SUPPLIED DATA:
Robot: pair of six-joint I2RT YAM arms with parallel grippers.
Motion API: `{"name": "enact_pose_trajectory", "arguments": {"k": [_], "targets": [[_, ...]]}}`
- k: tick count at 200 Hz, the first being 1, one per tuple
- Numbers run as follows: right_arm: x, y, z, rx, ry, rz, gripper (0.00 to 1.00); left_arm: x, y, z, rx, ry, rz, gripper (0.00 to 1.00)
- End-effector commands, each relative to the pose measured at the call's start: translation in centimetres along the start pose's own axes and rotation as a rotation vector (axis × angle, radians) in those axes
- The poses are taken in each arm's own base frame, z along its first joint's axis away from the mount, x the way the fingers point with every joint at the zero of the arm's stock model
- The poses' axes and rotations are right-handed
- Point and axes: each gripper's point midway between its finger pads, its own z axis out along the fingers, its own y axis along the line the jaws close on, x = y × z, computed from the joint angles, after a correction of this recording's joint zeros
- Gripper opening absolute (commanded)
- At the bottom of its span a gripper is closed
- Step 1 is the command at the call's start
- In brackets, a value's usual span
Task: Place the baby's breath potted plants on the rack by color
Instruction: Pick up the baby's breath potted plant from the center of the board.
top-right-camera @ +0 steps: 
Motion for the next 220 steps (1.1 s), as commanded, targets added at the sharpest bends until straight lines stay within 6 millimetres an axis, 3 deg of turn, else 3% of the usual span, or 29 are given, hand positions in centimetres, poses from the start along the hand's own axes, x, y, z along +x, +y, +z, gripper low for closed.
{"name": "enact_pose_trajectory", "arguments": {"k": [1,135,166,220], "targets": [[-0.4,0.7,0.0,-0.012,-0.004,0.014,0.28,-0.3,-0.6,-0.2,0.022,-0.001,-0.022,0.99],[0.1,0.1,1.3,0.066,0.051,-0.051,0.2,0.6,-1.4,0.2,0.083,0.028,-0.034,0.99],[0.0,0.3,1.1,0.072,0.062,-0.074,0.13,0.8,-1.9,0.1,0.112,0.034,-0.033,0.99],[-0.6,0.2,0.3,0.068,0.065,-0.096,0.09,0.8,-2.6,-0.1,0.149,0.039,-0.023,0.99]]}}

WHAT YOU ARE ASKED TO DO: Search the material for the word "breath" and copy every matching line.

PROBLEM SOLUTION:
Task: Place the baby's breath potted plants on the rack by color
Instruction: Pick up the baby's breath potted plant from the center of the board.

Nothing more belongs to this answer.